Chapter Two: The X5's

There were 12 of us in all. We were the first successful group of the X series. To Manticore, and more specifically, Vivadyne Research, we were their hope for a better generation of soldiers. To each other...we were siblings. Of course technically speaking we weren't genetically related in any way, shape or form. Hell, they probably didn't even use the same feline DNA in us. But whatever...It never mattered to us...even after we found out that normal brothers and sisters were related. We were all we had.

I was...no, I am X5-701. That's what I've always been. 331366001701 is my barcode number. We all had them. That's what they referred to us as...numbers. Nothing human, nothing they could possibly relate to. We had to name ourselves. That was actually quite funny. It was...a challenge, to name ourselves. Especially when we didn't even know how to go about doing that. We didn't know that there were a ton of names we could have picked. And we certainly didn't know that inanimate objects weren't used as inspiration for names. That was one of our happier times. Our names may have turned our rather...uniquely, shall we say, but be that as it may, they're our names, and that's what matters. They were something to call ourselves other than our designations.
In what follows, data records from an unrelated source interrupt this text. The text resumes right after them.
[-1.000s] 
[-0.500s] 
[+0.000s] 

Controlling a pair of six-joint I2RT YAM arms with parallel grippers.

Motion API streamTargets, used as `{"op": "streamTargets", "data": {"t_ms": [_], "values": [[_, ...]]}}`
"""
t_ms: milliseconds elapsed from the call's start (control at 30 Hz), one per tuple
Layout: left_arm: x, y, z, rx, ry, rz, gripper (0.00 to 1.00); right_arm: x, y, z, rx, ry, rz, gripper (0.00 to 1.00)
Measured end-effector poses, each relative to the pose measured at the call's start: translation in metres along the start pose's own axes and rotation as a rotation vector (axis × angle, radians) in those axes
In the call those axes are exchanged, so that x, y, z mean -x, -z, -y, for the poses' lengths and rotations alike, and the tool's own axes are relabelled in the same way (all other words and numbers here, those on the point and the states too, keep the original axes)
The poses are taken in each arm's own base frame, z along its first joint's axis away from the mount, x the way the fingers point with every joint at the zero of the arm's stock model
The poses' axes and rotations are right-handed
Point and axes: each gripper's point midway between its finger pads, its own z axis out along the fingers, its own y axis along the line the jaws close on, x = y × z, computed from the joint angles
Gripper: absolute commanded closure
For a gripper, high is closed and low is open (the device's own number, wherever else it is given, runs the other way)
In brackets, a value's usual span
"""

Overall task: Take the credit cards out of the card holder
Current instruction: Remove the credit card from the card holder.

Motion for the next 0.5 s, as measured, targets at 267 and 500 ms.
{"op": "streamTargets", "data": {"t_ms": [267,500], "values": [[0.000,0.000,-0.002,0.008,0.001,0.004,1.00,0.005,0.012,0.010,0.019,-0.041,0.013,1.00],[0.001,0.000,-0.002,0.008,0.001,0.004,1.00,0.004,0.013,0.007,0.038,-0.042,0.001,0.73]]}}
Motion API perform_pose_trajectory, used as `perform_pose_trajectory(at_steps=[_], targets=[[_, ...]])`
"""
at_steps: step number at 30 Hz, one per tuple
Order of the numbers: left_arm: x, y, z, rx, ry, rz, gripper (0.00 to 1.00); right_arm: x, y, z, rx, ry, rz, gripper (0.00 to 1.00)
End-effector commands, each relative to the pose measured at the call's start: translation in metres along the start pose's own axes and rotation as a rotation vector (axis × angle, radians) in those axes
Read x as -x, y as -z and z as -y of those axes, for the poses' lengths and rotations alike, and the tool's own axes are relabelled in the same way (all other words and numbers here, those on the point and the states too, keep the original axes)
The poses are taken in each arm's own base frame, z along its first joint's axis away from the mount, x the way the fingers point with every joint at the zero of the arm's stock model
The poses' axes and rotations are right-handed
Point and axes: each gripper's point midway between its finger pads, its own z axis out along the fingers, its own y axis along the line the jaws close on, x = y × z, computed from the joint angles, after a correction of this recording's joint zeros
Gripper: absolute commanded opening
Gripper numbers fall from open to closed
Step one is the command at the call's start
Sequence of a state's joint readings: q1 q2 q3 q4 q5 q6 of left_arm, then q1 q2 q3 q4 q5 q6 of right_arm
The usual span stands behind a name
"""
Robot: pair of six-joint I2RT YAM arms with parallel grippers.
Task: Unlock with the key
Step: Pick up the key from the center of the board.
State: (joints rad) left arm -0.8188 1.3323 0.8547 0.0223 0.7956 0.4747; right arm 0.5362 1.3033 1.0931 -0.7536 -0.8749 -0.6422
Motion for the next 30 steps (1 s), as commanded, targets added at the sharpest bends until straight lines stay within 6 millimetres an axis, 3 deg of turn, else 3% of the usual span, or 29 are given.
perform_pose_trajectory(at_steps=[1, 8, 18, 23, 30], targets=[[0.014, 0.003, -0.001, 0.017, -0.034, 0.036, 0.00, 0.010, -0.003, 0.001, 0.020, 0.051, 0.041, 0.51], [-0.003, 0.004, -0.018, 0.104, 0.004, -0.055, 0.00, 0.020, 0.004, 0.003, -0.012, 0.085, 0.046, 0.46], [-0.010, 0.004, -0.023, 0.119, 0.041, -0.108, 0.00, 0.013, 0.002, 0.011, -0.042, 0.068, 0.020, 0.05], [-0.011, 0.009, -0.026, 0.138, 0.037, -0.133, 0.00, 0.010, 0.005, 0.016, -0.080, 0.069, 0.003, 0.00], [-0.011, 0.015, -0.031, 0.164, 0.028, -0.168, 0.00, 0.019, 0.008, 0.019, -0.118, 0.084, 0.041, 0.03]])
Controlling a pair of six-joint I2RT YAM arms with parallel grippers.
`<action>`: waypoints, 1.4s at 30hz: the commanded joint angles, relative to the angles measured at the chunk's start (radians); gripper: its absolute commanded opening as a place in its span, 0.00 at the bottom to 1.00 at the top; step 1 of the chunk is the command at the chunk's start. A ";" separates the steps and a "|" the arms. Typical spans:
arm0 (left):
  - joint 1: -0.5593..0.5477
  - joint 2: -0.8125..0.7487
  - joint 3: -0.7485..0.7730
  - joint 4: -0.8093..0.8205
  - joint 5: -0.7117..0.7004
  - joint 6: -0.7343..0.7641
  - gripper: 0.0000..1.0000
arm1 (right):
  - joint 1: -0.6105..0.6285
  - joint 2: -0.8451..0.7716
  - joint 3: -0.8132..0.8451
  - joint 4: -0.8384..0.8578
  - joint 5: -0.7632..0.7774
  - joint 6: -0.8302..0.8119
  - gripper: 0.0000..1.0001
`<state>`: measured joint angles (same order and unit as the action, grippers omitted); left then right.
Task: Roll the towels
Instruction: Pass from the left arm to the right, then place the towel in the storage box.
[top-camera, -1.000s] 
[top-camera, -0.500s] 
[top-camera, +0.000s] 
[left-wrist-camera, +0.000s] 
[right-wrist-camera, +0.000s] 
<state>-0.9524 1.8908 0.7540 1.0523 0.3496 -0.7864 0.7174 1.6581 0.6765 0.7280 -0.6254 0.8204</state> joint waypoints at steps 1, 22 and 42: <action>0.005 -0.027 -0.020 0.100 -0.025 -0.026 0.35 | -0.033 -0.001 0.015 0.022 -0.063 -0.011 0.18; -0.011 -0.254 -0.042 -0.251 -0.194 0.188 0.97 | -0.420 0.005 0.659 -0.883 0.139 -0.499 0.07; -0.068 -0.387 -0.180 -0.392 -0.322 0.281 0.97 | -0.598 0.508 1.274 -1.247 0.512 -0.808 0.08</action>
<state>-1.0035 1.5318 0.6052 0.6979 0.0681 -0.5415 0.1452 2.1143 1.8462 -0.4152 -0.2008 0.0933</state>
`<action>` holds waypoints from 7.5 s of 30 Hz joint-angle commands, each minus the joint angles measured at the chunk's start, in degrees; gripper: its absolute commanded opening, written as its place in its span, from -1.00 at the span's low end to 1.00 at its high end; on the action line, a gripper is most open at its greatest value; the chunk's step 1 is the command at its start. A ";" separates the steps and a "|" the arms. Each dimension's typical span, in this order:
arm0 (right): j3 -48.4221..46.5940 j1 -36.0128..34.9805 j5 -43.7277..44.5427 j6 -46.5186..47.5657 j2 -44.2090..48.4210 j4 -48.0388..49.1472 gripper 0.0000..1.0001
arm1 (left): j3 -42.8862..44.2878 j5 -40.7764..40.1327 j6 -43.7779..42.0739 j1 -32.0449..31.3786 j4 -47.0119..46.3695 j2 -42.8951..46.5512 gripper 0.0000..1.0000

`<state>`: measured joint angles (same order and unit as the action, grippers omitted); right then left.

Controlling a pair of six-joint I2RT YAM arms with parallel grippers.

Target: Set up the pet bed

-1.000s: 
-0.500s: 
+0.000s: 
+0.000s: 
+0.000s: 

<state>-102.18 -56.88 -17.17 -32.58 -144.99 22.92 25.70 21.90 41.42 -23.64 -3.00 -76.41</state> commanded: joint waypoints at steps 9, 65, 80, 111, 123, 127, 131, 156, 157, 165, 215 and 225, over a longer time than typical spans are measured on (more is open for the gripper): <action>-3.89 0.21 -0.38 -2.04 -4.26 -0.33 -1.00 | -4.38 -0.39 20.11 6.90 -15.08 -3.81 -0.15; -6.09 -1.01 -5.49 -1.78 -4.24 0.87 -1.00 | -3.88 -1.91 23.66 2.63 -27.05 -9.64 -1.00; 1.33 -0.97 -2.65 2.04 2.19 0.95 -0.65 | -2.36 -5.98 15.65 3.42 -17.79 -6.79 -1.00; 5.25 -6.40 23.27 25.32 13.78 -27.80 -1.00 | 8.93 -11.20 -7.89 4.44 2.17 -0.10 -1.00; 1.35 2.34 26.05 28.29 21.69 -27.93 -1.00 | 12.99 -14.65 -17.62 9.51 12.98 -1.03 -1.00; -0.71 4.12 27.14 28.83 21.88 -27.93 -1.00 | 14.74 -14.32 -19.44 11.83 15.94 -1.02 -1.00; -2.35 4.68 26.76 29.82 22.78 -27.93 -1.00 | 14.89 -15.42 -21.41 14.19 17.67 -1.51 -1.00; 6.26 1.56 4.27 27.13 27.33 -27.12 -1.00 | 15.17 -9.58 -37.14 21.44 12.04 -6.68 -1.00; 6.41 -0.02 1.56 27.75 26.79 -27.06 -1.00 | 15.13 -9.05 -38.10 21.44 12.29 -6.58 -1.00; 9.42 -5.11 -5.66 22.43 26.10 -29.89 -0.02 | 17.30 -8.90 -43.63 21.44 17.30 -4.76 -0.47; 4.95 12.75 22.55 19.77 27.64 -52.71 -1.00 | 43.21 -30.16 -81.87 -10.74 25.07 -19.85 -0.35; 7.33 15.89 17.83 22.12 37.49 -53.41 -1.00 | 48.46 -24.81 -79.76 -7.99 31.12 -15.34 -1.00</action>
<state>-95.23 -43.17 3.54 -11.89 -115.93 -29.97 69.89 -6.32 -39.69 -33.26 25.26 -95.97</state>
They made us feel human...something other than perfect little soldiers.

Anyways, I'm starting to get off topic. It's such an easy thing to do, especially since it's such a hard thing to remember...

Lydecker was head of Manticore at the time. Colonel Donald Lydecker. He was strict, harsh, and we hated him. Well, not at the beginning. We didn't start to hate him until later on. The feeling wasn't mutual though. To him, we were his pride and joy. We were the fastest, strongest and most agile of all the transgenics to come out of Manticore. We could, and still can, run faster, hold our breath longer and hear farther. We were the best. Simple as that. All this may not seem so awful, right? Well, let me tell you, I'm giving you the censored reader's digest version. It was no paradise. The price was high. Higher than any of us would have chosen to pay, if we'd been given the choice of course.

What hurts most, even now after so much time has passed, is the fact that we'll never be normal. The one thing that we all wanted so badly always remained just beyond our grasp, because no matter how hard we tried, we were different. We always would be. The barcode is our constant reminder of that. It's etched into our DNA-It can't be removed...can't be forgotten.

Everything was fine at the beginning. I mean, we never loved Lydecker or anything, hell, we didn't even know what love was. We didn't even like him really. We tolerated him. Yeah, tolerated's the right word. But the only reason we tolerated him was because he was our commander. We had never questioned that. That's how it worked. It's what we'd been taught. But around November of '09 things started to happen...and our tolerance of Lydecker, and Manticore as a whole, turned to outright hate.

We were out on some training exercise one day. There had been something in the atmosphere that day. Something foreboding. I remember I had had a bad feeling in the pit of my stomach just before we had left the barracks. I think we all sensed something that day. It was like a premonition of what was to come. It had been very quiet. We were all doing are very best not to make a sound. It wasn't a calm silence though. The kind of silence that you get when everyone is occupied...or distracted if you will. It was a restless silence. One that whispered of bad things to come. Unfortunately our instincts proved all too true.

We were all relatively close together. There had been a raven in a tree nearby that screeched suddenly. I never did figure out why it did that. We had been too quiet to startle it. It was as if it was warning us...no, it was an omen, a bad one...still is. I guess that's a bit superstitious, but anyway...It caught us all off guard. Brin must have been really tense. She pulled the trigger so...so suddenly. No one saw it coming. Not even Zack. All we knew was that Jace was bleeding, bad. We all did our best, especially Jondy who was good at field med. But there was nothing any of us could have done. Everything happened so fast. It was all a blur.

That hurt. It was our first memorable loss. We had lost others very early on, when they had been taken away to be experimented on, but we were too young to understand what that meant. I wish we could have gotten to know those ones. It always makes me sad to think I had other siblings, but I just never got to know them. Anyways, you could say that the death of Jace marked the beginning of the end...depending on whether you're a pessimist or an optimist. You know, is the glass half full or half empty? That kind of thing. To me, it was the end an era, and the start of something much worse.